## [Task instructions]
When the line containing "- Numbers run" appears in the listing below, set it down along with each later line through the end, exactly as written, and nothing before it.

## [Data segment]

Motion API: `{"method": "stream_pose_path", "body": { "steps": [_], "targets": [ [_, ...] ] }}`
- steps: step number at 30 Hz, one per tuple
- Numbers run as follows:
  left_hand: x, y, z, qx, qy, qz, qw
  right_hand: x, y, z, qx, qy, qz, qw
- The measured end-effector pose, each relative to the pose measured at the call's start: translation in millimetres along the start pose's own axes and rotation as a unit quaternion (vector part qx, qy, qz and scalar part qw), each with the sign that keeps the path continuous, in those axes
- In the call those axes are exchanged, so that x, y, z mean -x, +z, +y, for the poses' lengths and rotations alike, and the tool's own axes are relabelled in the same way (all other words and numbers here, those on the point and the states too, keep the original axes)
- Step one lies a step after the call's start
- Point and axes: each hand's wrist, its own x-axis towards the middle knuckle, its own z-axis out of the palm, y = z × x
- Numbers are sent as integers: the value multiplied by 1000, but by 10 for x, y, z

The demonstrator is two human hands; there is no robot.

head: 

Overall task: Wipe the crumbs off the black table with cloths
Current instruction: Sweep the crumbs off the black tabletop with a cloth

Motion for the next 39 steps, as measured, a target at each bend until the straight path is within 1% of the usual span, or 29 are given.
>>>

## [Reply]
- Numbers run as follows:
  left_hand: x, y, z, qx, qy, qz, qw
  right_hand: x, y, z, qx, qy, qz, qw
- The measured end-effector pose, each relative to the pose measured at the call's start: translation in millimetres along the start pose's own axes and rotation as a unit quaternion (vector part qx, qy, qz and scalar part qw), each with the sign that keeps the path continuous, in those axes
- In the call those axes are exchanged, so that x, y, z mean -x, +z, +y, for the poses' lengths and rotations alike, and the tool's own axes are relabelled in the same way (all other words and numbers here, those on the point and the states too, keep the original axes)
- Step one lies a step after the call's start
- Point and axes: each hand's wrist, its own x-axis towards the middle knuckle, its own z-axis out of the palm, y = z × x
- Numbers are sent as integers: the value multiplied by 1000, but by 10 for x, y, z

The demonstrator is two human hands; there is no robot.

head: 

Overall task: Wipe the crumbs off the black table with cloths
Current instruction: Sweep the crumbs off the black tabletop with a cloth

Motion for the next 39 steps, as measured, a target at each bend until the straight path is within 1% of the usual span, or 29 are given.
>>>

Nothing remains to be added to this answer.